• **TASK BRIEF**
Every line below should be set down exactly as it appears.
···
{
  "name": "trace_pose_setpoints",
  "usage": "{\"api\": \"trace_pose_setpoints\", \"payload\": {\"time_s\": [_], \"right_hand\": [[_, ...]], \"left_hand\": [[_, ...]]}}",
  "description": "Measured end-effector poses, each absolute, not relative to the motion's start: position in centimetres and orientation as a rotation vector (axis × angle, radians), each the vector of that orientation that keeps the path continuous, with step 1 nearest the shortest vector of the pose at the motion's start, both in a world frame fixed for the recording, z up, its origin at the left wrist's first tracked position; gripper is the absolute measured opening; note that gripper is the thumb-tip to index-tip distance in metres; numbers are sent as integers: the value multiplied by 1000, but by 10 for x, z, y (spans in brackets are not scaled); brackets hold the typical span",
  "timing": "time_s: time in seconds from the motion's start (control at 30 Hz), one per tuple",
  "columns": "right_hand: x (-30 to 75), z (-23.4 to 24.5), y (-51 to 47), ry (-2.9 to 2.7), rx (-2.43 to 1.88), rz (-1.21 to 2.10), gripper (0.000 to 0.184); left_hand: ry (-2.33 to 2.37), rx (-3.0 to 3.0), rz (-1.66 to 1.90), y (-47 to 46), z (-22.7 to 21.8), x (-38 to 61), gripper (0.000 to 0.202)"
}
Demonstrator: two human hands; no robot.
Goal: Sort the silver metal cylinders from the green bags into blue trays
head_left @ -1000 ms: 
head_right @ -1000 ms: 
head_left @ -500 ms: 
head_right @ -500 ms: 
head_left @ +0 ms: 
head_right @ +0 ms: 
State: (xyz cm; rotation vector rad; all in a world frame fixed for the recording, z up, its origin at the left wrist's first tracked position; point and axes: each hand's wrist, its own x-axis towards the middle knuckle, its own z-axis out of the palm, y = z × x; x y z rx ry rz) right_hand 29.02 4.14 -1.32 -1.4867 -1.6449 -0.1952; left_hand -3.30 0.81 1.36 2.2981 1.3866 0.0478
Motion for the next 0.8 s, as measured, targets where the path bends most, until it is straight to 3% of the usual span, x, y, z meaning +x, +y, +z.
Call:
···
• **RESPONSE BELOW**
{
  "name": "trace_pose_setpoints",
  "usage": "{\"api\": \"trace_pose_setpoints\", \"payload\": {\"time_s\": [_], \"right_hand\": [[_, ...]], \"left_hand\": [[_, ...]]}}",
  "description": "Measured end-effector poses, each absolute, not relative to the motion's start: position in centimetres and orientation as a rotation vector (axis × angle, radians), each the vector of that orientation that keeps the path continuous, with step 1 nearest the shortest vector of the pose at the motion's start, both in a world frame fixed for the recording, z up, its origin at the left wrist's first tracked position; gripper is the absolute measured opening; note that gripper is the thumb-tip to index-tip distance in metres; numbers are sent as integers: the value multiplied by 1000, but by 10 for x, z, y (spans in brackets are not scaled); brackets hold the typical span",
  "timing": "time_s: time in seconds from the motion's start (control at 30 Hz), one per tuple",
  "columns": "right_hand: x (-30 to 75), z (-23.4 to 24.5), y (-51 to 47), ry (-2.9 to 2.7), rx (-2.43 to 1.88), rz (-1.21 to 2.10), gripper (0.000 to 0.184); left_hand: ry (-2.33 to 2.37), rx (-3.0 to 3.0), rz (-1.66 to 1.90), y (-47 to 46), z (-22.7 to 21.8), x (-38 to 61), gripper (0.000 to 0.202)"
}
Demonstrator: two human hands; no robot.
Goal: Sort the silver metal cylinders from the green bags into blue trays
head_left @ -1000 ms: 
head_right @ -1000 ms: 
head_left @ -500 ms: 
head_right @ -500 ms: 
head_left @ +0 ms: 
head_right @ +0 ms: 
State: (xyz cm; rotation vector rad; all in a world frame fixed for the recording, z up, its origin at the left wrist's first tracked position; point and axes: each hand's wrist, its own x-axis towards the middle knuckle, its own z-axis out of the palm, y = z × x; x y z rx ry rz) right_hand 29.02 4.14 -1.32 -1.4867 -1.6449 -0.1952; left_hand -3.30 0.81 1.36 2.2981 1.3866 0.0478
Motion for the next 0.8 s, as measured, targets where the path bends most, until it is straight to 3% of the usual span, x, y, z meaning +x, +y, +z.
Call:

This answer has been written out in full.